Anorak News | The Weakest Link

The Weakest Link

by | 22nd, July 2005

‘AS the Times says, “a failed bomber is a prize for any intelligence agency”. With four at large in London, the chance of catching one is high.

Londoner Sharaha Islam was murdered by Islamic terrorists

They are also, as the report based on the experiences of the Israelis (“Investigators want suicide bombers’ buddies, not their bodies”), likely to be low down a chain of terror. The failed terrorist is a weak link.

The thinking is that someone always knows what the suicide bomber plans to do. And it’s a notion backed up by the Times’s story of how Shehzad Tanweer, one of the terrorists whose bomb did work in London, had told his cousin in Pakistan that he wanted to become a “holy warrior”.

Speaking at his home in Pakistan, Mohammad Saleem says Tanweer idolised Osama bin Laden. “Whatever he has done,” says Saleem, “if he has done it, then he has done right.”

He goes on: “He knew that excesses are being done to Muslims. Incidents like desecration of Koran have always been in his mind.”

So someone knew, or at least had an inkling. But not all the Muslim community is as ambivalent to murder as Tanweer’s cousin.

Staying in the Times, the paper goes to London’s Brick Lane, home to a vibrant Bangladeshi community, and hears from Nural Amin, a Muslim standing near a local mosque. “The people who did this are not Muslims,” says he.

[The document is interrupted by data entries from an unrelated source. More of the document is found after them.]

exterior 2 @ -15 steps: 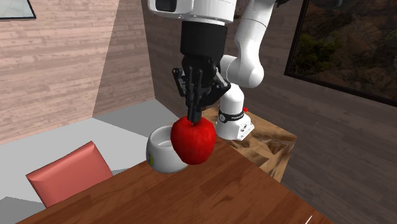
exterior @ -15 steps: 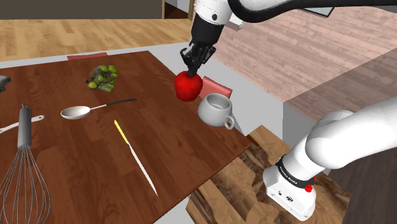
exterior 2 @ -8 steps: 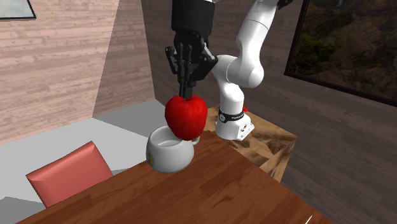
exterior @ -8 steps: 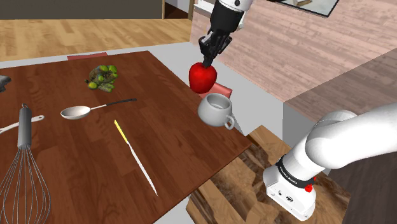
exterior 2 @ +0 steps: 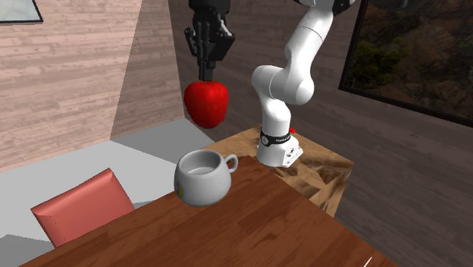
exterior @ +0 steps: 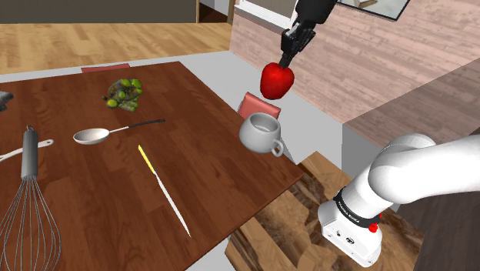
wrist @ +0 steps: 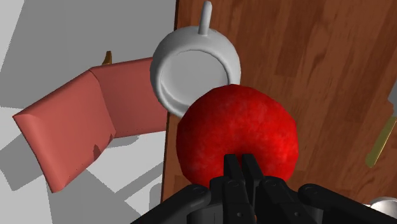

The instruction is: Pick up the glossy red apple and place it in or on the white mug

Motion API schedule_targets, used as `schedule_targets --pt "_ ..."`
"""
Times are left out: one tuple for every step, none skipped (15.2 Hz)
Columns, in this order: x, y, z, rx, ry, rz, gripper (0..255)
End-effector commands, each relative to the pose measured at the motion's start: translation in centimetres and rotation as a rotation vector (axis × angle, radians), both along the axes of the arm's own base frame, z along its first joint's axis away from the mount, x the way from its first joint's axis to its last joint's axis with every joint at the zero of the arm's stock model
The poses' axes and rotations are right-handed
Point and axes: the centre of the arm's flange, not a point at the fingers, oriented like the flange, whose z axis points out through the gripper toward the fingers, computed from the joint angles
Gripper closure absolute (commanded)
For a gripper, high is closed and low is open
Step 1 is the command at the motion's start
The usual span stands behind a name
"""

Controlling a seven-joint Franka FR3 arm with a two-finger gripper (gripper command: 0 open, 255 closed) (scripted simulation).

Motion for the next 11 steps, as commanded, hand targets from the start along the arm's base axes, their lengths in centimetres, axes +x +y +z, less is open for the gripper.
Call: schedule_targets --pt "-1.0 -2.6 0.9 0.0 0.001 0.001 255" --pt "-1.0 -2.6 0.4 0.0 0.001 0.001 255" --pt "-1.0 -2.6 -0.2 0.0 0.001 0.001 255" --pt "-1.0 -2.6 -0.7 0.0 0.001 0.001 255" --pt "-1.0 -2.6 -1.2 0.0 0.001 0.001 255" --pt "-1.0 -2.6 -1.7 0.0 0.001 0.001 255" --pt "-1.0 -2.6 -2.3 0.0 0.001 0.001 255" --pt "-1.0 -2.6 -2.8 0.0 0.001 0.001 255" --pt "-1.0 -2.6 -3.3 0.0 0.001 0.001 255" --pt "-1.0 -2.6 -3.9 0.0 0.001 0.001 255" --pt "-1.0 -2.6 -4.4 0.0 0.001 0.001 255"
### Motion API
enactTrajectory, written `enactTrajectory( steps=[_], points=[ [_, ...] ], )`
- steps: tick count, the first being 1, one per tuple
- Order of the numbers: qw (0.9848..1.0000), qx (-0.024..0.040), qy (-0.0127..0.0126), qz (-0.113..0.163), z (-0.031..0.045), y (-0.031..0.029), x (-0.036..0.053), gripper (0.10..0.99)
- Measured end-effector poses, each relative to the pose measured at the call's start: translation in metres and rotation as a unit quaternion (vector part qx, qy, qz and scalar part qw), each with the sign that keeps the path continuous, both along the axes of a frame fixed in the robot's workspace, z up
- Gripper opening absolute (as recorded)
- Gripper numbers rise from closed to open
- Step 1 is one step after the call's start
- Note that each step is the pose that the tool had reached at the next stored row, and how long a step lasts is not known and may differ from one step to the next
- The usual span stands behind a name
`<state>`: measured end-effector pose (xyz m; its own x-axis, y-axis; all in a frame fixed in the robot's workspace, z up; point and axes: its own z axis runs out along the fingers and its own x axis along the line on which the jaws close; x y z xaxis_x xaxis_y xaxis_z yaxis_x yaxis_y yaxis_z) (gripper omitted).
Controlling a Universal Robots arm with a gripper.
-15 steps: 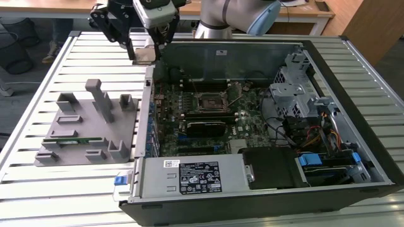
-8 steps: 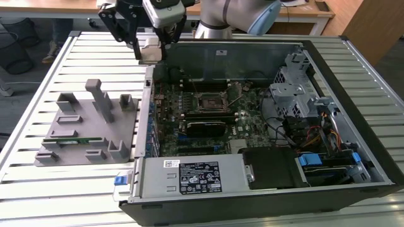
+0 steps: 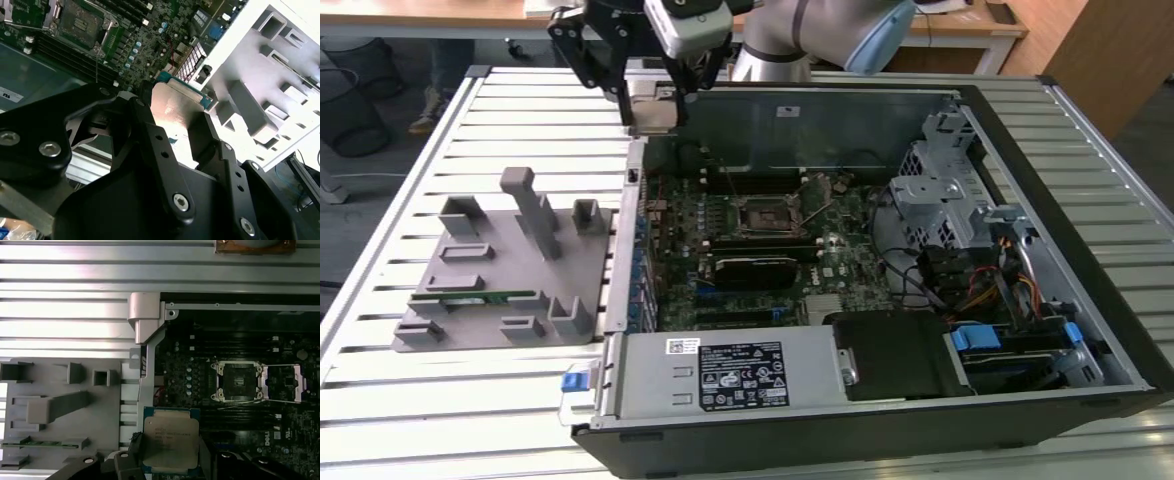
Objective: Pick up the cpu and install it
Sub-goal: 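Pick up the cpu and move it towards the insertion slot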
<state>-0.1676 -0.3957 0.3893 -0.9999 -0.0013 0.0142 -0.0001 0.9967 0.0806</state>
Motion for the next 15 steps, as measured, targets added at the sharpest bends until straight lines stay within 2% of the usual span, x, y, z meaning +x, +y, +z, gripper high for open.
enactTrajectory(
  steps=[15],
  points=[
    [1.0000, 0.0000, 0.0000, 0.000, 0.0000, 0.0023, 0.0261, 0.533]
  ],
)
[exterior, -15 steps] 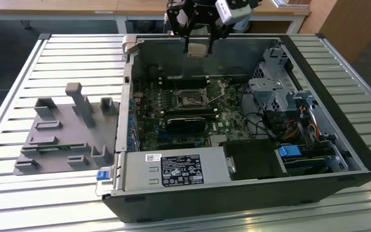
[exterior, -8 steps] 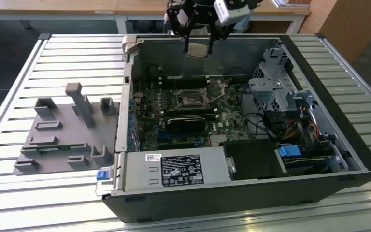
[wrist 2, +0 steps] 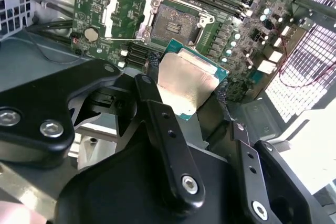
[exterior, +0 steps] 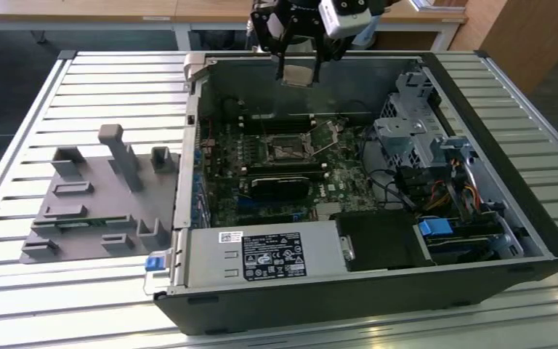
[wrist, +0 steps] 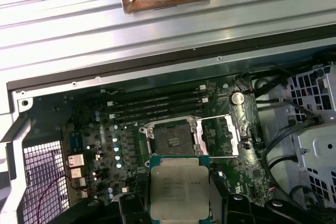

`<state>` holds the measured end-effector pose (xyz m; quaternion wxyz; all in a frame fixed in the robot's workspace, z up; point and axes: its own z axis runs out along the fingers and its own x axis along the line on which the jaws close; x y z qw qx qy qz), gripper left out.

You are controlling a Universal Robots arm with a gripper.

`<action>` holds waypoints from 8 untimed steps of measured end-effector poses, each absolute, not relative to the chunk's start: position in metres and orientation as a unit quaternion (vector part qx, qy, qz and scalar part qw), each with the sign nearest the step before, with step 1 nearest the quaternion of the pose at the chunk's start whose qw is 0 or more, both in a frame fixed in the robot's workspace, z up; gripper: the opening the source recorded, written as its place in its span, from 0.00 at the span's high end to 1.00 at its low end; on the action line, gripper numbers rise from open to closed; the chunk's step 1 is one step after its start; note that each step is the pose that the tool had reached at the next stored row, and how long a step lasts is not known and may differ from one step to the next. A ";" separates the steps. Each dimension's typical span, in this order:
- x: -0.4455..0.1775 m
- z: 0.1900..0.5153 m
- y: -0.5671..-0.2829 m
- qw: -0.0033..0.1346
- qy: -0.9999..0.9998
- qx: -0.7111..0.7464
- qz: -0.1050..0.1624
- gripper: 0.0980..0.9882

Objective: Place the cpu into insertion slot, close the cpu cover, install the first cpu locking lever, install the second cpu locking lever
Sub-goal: 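Place the cpu into insertion slot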

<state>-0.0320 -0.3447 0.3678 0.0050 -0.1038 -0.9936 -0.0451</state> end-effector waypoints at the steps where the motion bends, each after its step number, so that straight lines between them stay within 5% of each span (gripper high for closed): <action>1: -0.032 0.368 -0.345 0.005 -0.993 -0.108 -0.045 0.50; 8: -0.032 0.367 -0.345 0.003 -0.990 -0.137 -0.045 0.50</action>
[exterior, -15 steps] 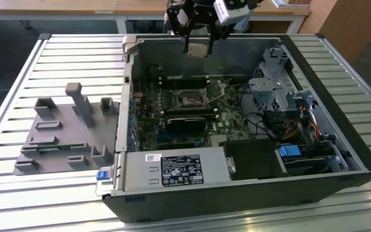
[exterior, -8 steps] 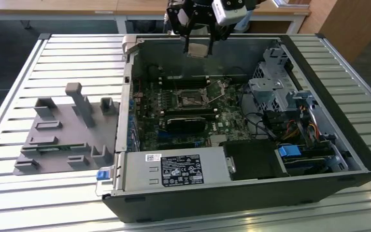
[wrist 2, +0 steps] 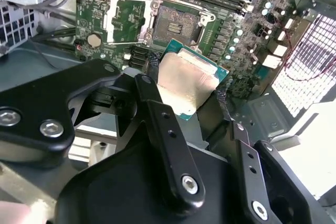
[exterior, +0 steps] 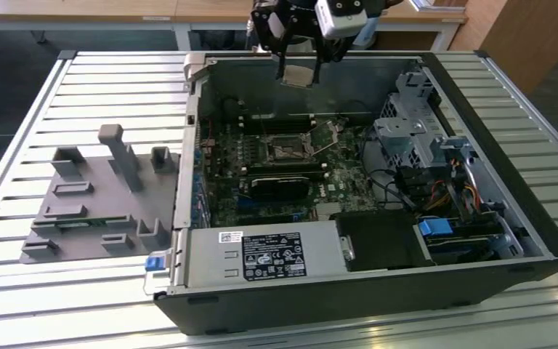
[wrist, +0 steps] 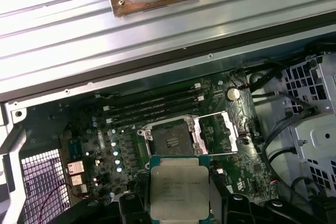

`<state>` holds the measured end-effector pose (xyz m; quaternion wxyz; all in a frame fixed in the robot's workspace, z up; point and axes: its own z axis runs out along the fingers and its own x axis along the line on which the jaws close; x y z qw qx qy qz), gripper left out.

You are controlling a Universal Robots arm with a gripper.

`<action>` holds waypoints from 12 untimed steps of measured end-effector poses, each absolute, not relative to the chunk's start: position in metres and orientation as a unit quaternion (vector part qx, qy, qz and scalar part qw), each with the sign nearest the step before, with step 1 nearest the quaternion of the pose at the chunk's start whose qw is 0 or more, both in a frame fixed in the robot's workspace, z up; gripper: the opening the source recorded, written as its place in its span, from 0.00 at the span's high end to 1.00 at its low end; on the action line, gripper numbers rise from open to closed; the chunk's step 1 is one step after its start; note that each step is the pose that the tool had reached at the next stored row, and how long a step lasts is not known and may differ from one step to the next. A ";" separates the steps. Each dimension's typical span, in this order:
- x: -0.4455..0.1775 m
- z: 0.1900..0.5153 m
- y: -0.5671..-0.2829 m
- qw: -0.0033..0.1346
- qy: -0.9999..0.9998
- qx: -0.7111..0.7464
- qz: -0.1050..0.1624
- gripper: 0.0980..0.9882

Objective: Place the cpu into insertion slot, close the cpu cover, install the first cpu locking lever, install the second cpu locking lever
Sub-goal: 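Place the cpu into insertion slot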

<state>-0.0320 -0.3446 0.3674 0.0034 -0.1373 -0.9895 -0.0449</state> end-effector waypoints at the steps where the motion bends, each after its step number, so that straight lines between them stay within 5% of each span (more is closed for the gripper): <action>1: -0.032 0.367 -0.345 0.003 -0.989 -0.141 -0.045 0.50; 12: -0.032 0.367 -0.344 0.001 -0.982 -0.183 -0.044 0.50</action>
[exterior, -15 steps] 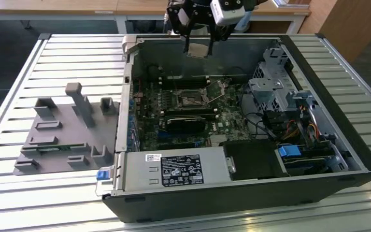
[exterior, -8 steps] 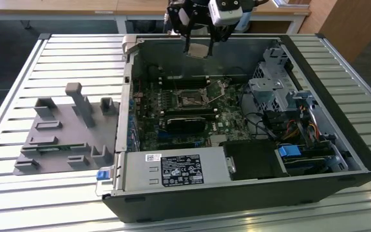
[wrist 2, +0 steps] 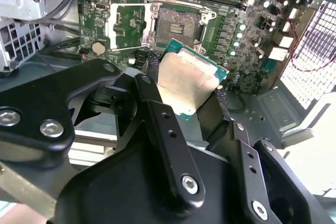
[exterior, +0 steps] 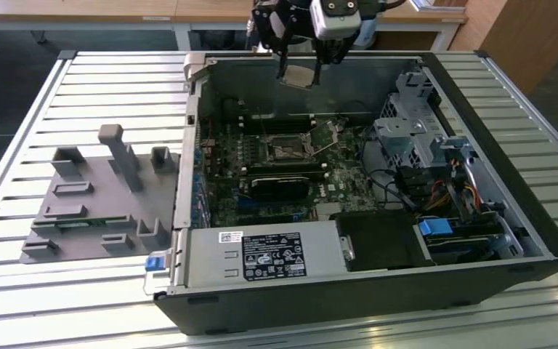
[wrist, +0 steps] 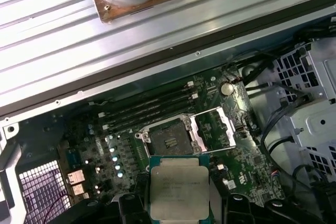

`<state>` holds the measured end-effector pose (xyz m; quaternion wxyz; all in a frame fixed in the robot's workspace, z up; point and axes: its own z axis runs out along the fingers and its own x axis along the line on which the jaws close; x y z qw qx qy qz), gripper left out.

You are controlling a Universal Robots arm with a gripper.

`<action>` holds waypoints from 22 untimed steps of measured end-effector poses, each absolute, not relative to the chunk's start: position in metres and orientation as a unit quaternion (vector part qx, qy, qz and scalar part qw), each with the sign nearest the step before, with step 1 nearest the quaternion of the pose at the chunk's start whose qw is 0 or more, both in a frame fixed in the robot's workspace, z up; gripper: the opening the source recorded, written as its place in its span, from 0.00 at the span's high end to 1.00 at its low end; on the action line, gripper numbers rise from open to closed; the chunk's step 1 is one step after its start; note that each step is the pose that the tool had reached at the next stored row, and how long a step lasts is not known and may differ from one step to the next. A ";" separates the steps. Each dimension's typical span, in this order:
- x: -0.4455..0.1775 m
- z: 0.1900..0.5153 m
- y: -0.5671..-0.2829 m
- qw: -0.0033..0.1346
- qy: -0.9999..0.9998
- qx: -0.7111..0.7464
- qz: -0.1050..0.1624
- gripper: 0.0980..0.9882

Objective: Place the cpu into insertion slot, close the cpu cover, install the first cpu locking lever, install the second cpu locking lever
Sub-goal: 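Place the cpu into insertion slot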

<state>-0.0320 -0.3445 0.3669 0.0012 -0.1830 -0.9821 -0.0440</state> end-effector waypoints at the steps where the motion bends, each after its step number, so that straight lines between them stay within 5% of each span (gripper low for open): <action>1: -0.032 0.367 -0.344 0.001 -0.981 -0.187 -0.044 0.50; 22: -0.032 0.366 -0.344 -0.004 -0.954 -0.295 -0.042 0.50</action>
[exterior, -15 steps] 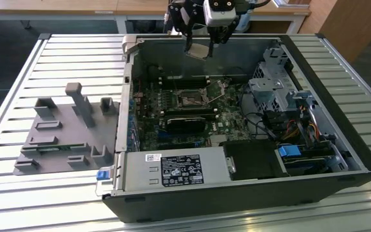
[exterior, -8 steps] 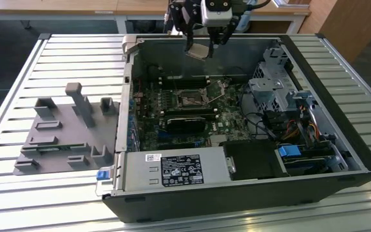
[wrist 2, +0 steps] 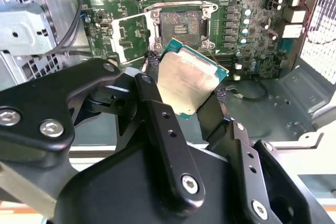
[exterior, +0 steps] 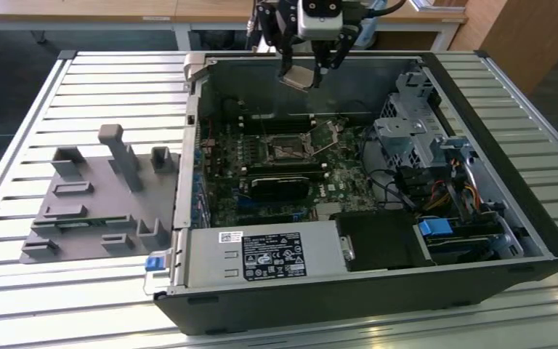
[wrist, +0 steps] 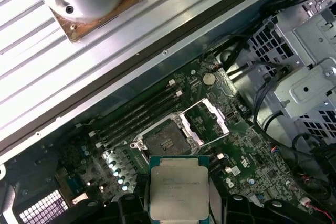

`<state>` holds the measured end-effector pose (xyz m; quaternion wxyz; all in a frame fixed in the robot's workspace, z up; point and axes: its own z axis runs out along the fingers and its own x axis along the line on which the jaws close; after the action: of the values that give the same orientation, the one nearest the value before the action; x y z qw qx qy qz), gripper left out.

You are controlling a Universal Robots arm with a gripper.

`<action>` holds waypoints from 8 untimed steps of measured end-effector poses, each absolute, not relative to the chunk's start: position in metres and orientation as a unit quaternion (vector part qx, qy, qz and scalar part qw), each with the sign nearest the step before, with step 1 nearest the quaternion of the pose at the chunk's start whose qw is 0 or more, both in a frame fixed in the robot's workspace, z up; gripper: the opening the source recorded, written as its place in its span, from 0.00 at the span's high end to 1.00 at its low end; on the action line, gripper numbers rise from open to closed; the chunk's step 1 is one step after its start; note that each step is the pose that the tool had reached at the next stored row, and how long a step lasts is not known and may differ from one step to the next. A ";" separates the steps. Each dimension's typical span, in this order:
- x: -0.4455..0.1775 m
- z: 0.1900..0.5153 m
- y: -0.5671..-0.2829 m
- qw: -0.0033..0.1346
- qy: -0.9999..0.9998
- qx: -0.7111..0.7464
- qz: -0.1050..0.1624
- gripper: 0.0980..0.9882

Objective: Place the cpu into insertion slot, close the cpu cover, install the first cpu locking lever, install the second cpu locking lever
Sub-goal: 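Place the cpu into insertion slot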

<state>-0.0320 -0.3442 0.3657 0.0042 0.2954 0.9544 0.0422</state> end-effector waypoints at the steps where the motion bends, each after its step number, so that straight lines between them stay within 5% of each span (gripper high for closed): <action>1: -0.032 0.366 -0.344 0.004 0.953 0.300 0.042 0.50; 8: -0.032 0.365 -0.344 0.006 0.942 0.334 0.042 0.50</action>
<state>-0.0320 -0.3442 0.3653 0.0059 0.3337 0.9417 0.0420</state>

“The people who did this – we should kill them. They are enemies of humanity. The vast majority of Muslims have nothing to do with this, but these people are giving us all a bad name. We are all suspects now.”

Tough stuff, and echoed by other Muslims in London’s East End, a place close to Aldgate Tube station where Tanweer blew seven people to smithereens.

It’s clear that Britain’s Muslim community has a key part to play in forcing this evil out.

Philip Johnston, writing in the Telegraph, says finding the terrorists is a “desperate race against time”. To avoid death and more copycat attacks, it is.

To remind us how awful things can be – as if we need reminding – the paper then publishes the faces of the 52 victims of the bombers who did not fail to murder.

And just as we scan them for someone we might have once known, the Muslim community must search in its midst for those who seek to kill…’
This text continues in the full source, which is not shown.